The town near the south end of Kootenay Lake came to life during railway construction in 1898. It was previously — and for a while, simultaneously — known as Goat River Landing, Armstrong’s Landing, and Kalama.

It’s hard to know which name came first. The earliest mention of Armstrong’s Landing was in the Nelson Miner of Jan. 8, 1898: “The CPR is opening a route to Fort Steele by the new wagon road from Armstrong’s landing on Kootenay river.”

Goat River Landing and Kalama were both first mentioned four days later in The Kootenaian.

Armstrong’s Landing was named for Vancouver railway contractor William Henry Armstrong (1857-1922), as it was his headquarters during construction of the CPR’s Crowsnest Pass line.

The name was only used through mid-February 1898, although a few subsequent references explained it as Kuskonook’s former name. (It survives in Armstrong Road a few kilometers to the north.)

Although the name Kalama was short-lived, it nevertheless had a presumably apocryphal story attached to its origin, related in the Nelson Economist of Feb. 2, 1898 by fictional correspondent Larry Finn:

“I had a letter from Tom Carey the other day, Tim. He has a job on the railway that they’re building up [by] Goat River, an’ he tells me that there’s a big town springing up at the landing. They calls it Kalama. That’s a quare name, but Carey tells me it was an Italian what gave it to it. A few ov the boys he says, got a bottle ov whiskey into the camp, an’ it was so bad that they were all giving it the worst name they could think ov … An Italian dropt in, an’ Carey axed him to have a drop of calamity water. The Italian went back to his camp an’ towld all his friends about the drink ov — he couldn’t think ov calamity-water an’ called it Kalama-water. They went looking for the Kalama-water, an’ when they found it at the landing they called the place Kalama, an’ the name stuck to it.”

The British Columbia News of Jan. 28, 1898 complained: “Goat River Landing, Armstrong’s Landing, Kalama, and perhaps more to follow! Will the new town be named to death? That is what the people of the bustling burg at the south end of Kootenay Lake want to know. They do not like the name of Kalama that some non-original person fasted upon it, probably in memory of the old town across the line … and are willing to take almost any other old thing rather than that.”

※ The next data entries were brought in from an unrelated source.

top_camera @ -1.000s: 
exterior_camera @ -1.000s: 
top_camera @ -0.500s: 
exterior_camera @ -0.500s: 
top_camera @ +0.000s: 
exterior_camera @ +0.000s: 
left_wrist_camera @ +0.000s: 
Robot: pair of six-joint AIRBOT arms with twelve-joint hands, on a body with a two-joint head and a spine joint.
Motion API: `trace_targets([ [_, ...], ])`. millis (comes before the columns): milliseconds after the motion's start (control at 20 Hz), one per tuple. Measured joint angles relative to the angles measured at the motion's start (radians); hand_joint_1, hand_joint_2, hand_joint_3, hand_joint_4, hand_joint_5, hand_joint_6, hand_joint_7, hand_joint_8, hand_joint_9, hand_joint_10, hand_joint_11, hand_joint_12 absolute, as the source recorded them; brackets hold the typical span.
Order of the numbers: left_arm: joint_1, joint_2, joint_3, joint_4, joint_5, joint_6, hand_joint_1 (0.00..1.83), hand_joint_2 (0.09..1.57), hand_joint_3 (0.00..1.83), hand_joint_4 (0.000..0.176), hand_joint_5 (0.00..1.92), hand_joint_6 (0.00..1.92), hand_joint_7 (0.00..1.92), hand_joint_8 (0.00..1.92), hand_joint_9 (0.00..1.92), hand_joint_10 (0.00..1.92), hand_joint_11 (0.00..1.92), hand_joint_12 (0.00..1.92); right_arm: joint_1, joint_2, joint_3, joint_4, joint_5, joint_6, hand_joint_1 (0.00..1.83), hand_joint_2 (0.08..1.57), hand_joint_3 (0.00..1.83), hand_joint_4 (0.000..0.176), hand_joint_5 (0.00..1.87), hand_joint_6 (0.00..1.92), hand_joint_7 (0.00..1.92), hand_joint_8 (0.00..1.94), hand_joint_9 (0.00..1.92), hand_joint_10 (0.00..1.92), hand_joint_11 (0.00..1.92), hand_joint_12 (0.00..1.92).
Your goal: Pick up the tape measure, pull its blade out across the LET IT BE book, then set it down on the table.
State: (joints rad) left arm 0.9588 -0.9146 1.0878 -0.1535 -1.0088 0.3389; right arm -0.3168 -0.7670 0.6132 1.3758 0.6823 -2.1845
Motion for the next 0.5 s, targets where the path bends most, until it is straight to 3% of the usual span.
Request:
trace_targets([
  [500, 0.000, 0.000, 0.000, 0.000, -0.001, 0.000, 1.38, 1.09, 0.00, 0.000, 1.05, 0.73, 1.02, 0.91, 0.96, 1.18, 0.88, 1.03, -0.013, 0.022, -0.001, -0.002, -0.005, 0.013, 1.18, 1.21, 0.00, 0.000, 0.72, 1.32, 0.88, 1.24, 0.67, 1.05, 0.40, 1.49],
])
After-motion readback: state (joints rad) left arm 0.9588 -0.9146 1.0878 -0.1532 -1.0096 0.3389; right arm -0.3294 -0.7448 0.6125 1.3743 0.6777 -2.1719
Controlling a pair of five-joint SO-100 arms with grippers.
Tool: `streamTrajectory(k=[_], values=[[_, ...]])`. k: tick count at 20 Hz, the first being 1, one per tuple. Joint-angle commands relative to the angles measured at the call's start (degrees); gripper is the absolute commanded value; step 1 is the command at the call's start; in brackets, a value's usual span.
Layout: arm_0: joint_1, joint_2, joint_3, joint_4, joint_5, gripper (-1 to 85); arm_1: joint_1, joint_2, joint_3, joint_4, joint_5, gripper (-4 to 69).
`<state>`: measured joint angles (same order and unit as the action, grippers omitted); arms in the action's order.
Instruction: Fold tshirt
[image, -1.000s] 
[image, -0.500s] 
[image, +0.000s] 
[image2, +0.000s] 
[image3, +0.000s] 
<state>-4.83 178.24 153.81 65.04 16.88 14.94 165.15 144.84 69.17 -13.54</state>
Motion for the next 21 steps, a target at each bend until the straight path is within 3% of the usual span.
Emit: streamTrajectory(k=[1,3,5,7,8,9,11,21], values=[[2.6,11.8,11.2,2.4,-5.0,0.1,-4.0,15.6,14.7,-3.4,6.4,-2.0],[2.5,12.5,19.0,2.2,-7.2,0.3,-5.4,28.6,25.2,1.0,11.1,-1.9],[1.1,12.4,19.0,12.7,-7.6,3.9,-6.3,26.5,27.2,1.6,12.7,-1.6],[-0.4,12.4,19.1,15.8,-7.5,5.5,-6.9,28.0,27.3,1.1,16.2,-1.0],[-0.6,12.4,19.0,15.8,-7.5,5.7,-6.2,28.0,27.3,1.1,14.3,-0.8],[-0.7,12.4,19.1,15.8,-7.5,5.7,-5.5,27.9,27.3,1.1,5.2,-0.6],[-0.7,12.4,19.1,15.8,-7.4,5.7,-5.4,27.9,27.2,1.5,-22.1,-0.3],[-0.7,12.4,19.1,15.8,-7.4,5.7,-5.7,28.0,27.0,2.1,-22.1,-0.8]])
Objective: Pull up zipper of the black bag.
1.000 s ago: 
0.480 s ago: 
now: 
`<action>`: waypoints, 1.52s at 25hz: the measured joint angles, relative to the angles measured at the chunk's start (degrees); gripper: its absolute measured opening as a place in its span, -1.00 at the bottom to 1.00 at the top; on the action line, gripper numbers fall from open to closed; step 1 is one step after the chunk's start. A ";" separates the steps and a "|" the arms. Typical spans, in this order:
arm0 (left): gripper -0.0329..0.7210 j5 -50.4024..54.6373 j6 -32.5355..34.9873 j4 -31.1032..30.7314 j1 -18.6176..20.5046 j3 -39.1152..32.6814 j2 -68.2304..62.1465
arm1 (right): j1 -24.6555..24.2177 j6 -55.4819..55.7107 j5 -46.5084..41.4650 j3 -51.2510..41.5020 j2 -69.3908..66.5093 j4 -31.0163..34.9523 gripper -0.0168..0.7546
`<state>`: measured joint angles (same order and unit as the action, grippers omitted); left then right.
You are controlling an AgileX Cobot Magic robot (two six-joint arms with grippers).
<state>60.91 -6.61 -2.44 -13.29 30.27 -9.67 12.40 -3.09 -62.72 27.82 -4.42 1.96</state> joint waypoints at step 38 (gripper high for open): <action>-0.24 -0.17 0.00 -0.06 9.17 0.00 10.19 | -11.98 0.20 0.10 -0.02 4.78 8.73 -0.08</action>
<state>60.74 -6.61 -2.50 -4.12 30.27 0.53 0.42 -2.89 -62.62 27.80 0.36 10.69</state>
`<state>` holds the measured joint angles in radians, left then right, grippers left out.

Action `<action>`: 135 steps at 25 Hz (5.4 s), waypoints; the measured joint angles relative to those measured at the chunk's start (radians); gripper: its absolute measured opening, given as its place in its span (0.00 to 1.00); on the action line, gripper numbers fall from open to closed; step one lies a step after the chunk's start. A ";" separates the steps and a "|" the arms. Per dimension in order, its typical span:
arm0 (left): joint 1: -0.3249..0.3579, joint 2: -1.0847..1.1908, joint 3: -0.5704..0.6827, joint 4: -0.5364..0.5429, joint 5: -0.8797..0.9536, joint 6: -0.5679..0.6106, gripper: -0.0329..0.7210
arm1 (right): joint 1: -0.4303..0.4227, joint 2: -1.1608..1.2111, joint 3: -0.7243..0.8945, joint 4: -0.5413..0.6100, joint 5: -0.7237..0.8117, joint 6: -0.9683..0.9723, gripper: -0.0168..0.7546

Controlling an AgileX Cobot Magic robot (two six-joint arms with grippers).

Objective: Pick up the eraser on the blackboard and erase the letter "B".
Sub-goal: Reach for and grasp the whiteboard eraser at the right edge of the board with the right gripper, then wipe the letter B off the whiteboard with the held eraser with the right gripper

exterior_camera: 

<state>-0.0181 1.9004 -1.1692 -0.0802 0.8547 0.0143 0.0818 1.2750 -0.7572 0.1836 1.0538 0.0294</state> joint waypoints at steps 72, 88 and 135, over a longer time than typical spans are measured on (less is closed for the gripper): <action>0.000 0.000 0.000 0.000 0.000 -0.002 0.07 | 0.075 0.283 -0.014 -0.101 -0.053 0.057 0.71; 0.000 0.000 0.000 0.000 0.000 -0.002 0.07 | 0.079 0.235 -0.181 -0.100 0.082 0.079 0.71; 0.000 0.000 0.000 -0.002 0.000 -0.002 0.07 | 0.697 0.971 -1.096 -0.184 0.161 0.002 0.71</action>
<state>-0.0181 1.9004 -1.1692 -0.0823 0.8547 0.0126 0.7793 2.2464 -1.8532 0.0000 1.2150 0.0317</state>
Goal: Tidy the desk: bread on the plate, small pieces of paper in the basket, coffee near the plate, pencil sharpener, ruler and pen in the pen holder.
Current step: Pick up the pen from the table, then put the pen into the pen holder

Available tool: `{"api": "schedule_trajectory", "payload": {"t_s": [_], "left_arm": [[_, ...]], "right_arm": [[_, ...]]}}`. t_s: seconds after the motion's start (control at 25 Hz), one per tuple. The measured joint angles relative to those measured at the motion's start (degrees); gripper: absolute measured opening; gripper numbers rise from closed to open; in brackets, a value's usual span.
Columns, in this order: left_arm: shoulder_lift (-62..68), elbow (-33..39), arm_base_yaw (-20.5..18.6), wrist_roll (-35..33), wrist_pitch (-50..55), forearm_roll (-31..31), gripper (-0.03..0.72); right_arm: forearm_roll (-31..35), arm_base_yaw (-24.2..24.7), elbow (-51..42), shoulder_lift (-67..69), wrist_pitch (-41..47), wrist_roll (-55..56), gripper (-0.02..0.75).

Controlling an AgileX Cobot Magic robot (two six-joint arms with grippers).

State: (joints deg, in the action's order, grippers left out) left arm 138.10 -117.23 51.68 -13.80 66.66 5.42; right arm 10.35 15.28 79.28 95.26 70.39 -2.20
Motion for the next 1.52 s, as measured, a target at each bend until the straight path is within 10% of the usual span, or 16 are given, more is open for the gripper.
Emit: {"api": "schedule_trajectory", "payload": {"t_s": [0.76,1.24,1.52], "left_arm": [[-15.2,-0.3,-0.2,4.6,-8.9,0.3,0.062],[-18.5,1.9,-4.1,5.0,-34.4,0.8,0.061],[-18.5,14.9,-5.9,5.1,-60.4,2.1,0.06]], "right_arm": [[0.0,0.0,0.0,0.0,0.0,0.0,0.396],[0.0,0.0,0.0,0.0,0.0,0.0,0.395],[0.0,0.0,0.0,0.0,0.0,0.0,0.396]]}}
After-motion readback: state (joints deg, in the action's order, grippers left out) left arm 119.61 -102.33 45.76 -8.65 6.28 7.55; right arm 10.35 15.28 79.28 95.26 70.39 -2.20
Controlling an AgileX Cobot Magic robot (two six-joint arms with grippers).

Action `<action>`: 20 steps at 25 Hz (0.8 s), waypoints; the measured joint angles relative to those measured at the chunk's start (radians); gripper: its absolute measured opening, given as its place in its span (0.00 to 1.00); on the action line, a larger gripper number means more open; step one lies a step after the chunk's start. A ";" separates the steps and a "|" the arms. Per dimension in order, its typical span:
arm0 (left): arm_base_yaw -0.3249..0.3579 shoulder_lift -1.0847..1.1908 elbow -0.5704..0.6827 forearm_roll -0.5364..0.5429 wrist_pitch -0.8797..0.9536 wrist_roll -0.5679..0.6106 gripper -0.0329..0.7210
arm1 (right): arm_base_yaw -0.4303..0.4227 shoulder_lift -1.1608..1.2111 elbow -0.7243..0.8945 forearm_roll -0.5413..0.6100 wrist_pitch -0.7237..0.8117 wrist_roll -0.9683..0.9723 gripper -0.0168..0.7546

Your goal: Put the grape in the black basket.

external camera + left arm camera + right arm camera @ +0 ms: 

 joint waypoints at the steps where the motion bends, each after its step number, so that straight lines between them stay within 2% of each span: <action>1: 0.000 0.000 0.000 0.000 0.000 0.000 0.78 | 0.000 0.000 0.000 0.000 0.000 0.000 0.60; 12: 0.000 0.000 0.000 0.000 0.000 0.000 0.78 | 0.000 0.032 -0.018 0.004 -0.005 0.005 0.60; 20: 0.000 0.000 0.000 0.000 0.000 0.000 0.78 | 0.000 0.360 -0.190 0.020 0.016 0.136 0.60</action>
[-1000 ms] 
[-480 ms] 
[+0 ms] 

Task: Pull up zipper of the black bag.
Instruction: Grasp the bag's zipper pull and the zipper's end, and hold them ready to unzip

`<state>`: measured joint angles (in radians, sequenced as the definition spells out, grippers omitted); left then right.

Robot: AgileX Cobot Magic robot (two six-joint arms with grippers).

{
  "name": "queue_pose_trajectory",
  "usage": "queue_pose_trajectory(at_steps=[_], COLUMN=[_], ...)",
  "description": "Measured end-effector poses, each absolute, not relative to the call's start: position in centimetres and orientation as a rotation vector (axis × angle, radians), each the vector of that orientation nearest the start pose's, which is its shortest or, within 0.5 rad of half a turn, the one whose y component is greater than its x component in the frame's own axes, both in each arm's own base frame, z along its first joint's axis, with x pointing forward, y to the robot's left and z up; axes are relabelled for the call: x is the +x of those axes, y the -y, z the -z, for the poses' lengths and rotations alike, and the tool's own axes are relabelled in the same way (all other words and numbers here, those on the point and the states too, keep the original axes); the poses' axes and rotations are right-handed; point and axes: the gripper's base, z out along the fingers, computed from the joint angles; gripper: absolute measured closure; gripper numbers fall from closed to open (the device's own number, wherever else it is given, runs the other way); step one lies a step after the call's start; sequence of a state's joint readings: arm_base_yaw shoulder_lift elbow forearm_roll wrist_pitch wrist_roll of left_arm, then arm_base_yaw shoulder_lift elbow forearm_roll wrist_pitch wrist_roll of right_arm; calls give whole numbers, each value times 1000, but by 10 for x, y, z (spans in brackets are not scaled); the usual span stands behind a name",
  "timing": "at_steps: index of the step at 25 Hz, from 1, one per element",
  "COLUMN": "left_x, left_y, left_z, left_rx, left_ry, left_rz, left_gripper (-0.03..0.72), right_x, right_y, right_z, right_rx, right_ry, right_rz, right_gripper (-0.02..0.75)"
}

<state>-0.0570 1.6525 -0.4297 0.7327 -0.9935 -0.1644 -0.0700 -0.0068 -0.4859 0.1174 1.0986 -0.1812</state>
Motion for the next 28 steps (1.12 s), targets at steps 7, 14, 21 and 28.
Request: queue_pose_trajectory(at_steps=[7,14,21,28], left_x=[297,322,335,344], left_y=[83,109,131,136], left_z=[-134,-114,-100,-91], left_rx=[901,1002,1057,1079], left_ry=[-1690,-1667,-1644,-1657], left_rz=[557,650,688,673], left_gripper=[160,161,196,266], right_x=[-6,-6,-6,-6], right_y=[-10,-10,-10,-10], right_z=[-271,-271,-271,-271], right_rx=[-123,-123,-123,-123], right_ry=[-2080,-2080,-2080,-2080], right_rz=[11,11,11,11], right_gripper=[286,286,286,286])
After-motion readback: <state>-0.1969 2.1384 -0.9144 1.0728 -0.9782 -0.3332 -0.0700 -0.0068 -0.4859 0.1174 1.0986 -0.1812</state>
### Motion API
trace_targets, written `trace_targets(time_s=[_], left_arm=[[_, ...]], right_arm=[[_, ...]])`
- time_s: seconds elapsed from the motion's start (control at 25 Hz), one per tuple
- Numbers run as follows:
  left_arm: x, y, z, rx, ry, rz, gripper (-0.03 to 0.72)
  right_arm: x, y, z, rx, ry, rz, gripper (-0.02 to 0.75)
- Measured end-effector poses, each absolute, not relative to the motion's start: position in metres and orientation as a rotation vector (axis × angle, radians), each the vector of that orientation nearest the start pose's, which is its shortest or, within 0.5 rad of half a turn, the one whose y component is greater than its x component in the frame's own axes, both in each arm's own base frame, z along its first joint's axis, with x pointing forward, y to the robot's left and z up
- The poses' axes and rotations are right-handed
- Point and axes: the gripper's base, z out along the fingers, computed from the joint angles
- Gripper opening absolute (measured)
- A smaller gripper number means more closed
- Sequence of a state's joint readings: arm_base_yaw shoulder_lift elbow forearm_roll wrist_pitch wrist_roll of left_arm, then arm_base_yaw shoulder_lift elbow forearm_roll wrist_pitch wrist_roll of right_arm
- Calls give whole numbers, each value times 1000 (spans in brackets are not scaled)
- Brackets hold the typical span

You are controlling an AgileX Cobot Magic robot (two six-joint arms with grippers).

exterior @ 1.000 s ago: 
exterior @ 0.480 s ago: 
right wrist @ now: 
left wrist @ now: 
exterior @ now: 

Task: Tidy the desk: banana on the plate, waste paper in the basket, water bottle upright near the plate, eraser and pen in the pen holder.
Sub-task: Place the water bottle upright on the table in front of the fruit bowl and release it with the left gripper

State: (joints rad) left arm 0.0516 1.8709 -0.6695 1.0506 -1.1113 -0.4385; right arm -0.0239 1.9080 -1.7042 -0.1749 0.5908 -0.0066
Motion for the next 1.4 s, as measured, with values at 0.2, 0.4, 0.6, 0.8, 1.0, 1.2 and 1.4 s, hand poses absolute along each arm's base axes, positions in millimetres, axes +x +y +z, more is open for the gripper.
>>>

That “old town across the line” was Kalama, Wash., in the southwestern part of the state, which has three possible etymologies. The first says it was named after the Kalama River which in turn took its name from a native Hawaiian named John Kalama (fl. 1837-70).

Alternatively, Gen. J.W. Sprague of the Northern Pacific Railroad named the town in 1871 for a Native American word calama, meaning “pretty maiden.” And in 1811, Gabriel Franchere wrote of a village at the mouth of the Kalama River called Thlakamah.

Kalama also resembles Kalamaka, a lake and railway point south of Vernon, apparently named after an Okanagan chief named Tanamalka. The Kalamalka Hotel opened in Vernon in the early 1890s but the lake didn’t share the name until the 1910s.

Kalama, BC was last mentioned in February 1898. Goat River Landing held on a little while longer; there are references until November of that year and the name later applied to a different spot.

Why so much fuss over the name? Competing railways. The Great Northern’s Kaslo and Slocan Railway, which owned the townsite property, planned to use it as the terminus of their Bedlington and Nelson line, and certainly wouldn’t accept the name of a rival company’s contractor.

They weren’t big on Kalama either, though a post office application had apparently been filed under that name. When president Daniel J. Munn and chief engineer John Hamilton Gray moved in to lay out the townsite, they chose yet another name.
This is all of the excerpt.